Machine translation, sometimes referred to by the acronym MT, is a sub-field of computational linguistics that investigates the use of computer software to translate text or speech from one natural language to another. At its basic level, MT performs simple substitution of atomic words in one natural language for words in another. Using corpus techniques, more complex translations may be attempted, allowing for better handling of differences in linguistic typology, phrase recognition, and translation of idioms, as well as the isolation of anomalies.

Current machine translation software often allows for customisation by domain or profession (such as weather reports) — improving output by limiting the scope of allowable substitutions. This technique is particularly effective in domains where formal or formulaic language is used. It follows then that machine translation of government and legal documents more readily produces usable output than conversation or less standardised text.

Improved output quality can also be achieved by human intervention: for example, some systems are able to translate more accurately if the user has unambiguously identified which words in the text are names. With the assistance of these techniques, MT has proven useful as a tool to assist human translators, and in some cases can even produce output that can be used "as is". However, current systems are unable to produce output of the same quality as a human translator, particularly where the text to be translated uses casual language.

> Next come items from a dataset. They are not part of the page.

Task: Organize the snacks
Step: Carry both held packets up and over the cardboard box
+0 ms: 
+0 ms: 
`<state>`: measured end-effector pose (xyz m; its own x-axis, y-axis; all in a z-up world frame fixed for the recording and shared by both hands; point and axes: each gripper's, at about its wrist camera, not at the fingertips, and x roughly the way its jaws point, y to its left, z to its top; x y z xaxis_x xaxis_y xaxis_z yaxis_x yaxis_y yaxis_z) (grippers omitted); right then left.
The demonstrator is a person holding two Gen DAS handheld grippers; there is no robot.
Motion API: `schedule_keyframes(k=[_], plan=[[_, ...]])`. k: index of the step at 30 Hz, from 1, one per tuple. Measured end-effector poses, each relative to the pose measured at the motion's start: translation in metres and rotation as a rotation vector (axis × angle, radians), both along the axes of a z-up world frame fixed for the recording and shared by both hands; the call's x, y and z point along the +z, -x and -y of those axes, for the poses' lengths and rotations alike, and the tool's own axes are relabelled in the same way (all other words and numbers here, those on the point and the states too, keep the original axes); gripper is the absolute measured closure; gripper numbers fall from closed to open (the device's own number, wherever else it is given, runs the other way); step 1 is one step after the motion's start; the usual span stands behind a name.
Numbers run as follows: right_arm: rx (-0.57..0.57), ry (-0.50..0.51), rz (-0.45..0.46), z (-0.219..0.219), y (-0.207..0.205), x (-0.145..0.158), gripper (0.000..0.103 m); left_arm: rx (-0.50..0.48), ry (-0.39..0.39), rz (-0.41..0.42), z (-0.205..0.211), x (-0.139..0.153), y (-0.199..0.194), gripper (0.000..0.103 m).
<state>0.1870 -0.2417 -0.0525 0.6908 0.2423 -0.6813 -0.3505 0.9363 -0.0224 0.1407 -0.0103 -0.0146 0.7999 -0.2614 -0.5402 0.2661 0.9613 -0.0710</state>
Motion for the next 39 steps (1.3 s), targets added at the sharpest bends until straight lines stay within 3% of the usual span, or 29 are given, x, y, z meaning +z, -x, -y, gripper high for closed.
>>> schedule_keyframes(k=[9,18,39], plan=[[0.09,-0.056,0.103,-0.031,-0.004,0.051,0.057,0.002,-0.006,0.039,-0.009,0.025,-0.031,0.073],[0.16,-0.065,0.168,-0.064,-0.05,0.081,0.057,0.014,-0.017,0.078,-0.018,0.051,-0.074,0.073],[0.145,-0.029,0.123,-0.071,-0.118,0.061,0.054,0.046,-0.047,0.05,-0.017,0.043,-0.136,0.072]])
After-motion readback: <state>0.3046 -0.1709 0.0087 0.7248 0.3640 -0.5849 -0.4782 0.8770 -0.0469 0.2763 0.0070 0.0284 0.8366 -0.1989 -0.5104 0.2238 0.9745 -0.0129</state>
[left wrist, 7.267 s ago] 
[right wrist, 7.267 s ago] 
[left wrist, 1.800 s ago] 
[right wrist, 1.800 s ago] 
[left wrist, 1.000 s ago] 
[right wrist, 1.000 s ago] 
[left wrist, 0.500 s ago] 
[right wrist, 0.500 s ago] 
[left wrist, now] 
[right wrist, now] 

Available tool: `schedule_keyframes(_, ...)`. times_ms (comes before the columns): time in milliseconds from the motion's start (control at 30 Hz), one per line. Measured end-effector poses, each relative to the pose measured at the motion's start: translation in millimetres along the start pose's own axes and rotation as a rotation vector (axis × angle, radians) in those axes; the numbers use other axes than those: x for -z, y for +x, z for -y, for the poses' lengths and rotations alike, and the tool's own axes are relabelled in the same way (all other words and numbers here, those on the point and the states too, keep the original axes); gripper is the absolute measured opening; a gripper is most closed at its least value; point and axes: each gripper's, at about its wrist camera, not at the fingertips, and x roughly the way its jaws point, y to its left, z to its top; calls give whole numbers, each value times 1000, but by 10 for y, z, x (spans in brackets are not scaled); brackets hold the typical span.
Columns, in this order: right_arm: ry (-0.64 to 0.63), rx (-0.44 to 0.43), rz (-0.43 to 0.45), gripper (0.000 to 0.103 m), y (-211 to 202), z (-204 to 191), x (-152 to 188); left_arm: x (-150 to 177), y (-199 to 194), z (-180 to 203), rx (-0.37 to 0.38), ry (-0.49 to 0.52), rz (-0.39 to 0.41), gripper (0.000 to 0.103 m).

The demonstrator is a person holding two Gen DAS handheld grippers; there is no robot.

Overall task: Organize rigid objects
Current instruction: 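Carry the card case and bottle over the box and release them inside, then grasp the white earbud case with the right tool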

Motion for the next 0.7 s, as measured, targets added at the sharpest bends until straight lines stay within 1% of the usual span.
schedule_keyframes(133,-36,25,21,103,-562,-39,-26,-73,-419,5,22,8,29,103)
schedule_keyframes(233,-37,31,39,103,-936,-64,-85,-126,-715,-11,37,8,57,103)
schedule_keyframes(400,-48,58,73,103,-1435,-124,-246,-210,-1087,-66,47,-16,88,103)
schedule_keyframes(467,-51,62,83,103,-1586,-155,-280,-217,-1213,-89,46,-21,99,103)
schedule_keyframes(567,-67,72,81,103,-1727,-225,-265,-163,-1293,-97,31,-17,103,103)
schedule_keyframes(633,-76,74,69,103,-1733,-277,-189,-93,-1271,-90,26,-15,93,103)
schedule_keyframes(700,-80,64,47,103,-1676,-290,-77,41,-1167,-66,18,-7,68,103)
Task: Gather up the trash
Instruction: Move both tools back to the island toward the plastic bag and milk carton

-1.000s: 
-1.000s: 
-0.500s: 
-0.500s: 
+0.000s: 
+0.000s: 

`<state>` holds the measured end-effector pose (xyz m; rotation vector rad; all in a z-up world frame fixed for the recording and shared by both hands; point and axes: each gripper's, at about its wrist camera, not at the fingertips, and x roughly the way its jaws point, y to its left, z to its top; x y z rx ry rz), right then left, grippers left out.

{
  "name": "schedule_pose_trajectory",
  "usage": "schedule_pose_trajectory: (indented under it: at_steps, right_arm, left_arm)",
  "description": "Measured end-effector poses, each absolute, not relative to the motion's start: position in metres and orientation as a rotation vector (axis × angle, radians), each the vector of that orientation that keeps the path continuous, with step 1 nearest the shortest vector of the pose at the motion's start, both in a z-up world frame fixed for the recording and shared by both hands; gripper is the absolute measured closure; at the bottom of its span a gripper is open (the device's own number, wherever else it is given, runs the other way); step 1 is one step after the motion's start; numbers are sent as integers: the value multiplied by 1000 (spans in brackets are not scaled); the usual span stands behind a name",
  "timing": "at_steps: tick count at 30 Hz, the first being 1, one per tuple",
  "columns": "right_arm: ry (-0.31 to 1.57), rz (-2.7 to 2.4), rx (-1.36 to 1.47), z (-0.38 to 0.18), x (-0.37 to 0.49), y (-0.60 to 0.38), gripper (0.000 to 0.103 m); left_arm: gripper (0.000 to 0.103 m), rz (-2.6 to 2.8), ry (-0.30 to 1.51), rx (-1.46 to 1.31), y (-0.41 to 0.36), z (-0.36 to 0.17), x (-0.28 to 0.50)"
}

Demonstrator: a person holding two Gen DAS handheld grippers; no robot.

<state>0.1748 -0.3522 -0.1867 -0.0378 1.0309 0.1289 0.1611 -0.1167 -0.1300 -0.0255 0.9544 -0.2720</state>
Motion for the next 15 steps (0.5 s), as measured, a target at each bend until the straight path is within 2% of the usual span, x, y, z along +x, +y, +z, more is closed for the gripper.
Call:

The history of machine translation generally starts in the 1950s after the second world war. The Georgetown experiment in 1954 involved fully automatic translation of more than sixty Russian sentences into English. The experiment was a great success and ushered in an era of significant funding for machine translation research. The authors claimed that within three or five years, machine translation would be a solved problem.

However, the real progress was much slower, and after the ALPAC report in 1966, which found that the ten years long research had failed to fulfill the expectations, the funding was dramatically reduced. Starting in the late 1980s, as computational power increased and became less expensive, more interest began to be shown in statistical models for machine translation.

Today there are many software programs for translating natural language, several of them online, such as the SYSTRAN system which powers both Google translate and the AltaVista's Babelfish. Although there is no system that provides the holy-grail of "Fully automatic high quality machine translation" (FAHQMT), many systems provide reasonable output.